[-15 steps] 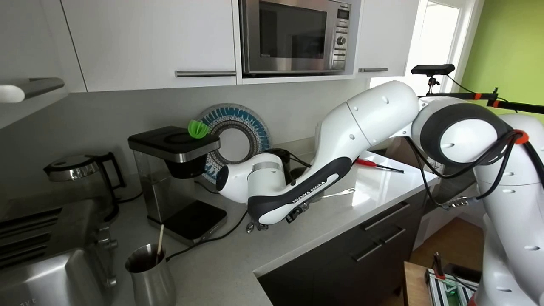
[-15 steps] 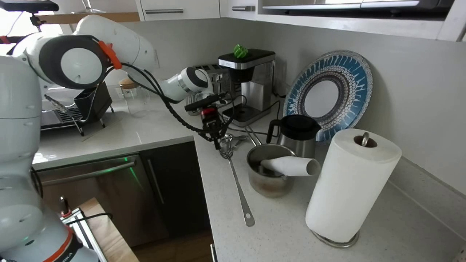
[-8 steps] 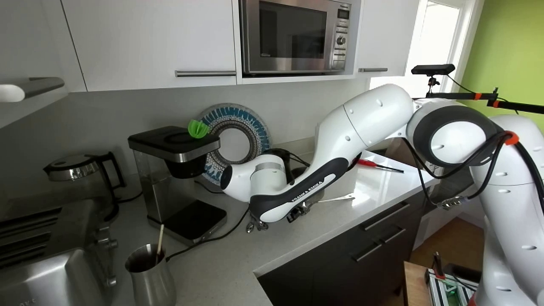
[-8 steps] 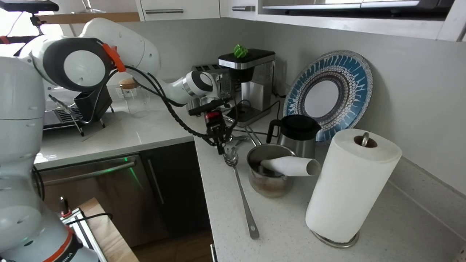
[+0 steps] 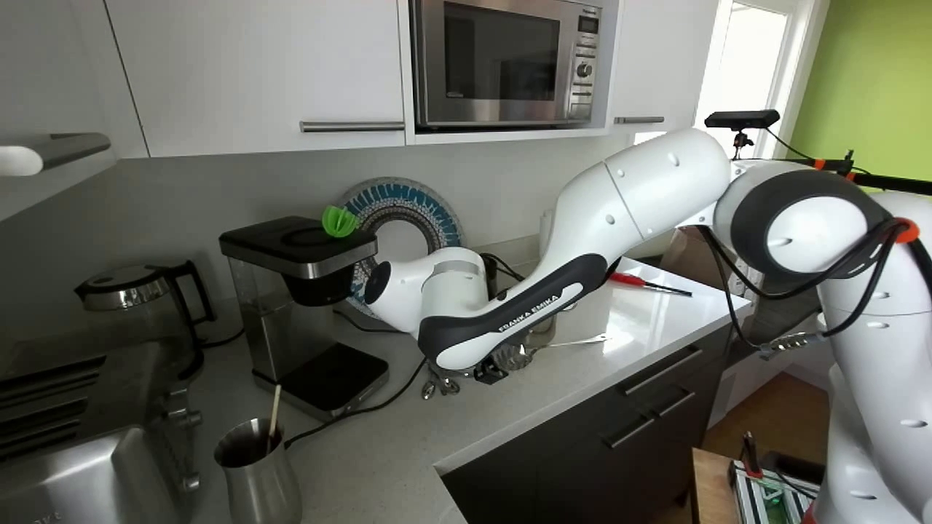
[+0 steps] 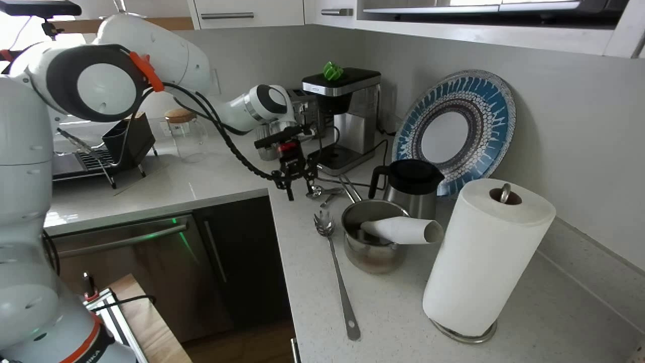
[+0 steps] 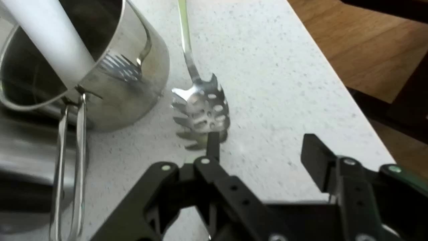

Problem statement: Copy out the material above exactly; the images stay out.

Final answer:
[-15 steps] 
[-15 steps] 
[-8 steps] 
[-8 steps] 
[+0 steps] 
[+0 steps] 
[+0 steps] 

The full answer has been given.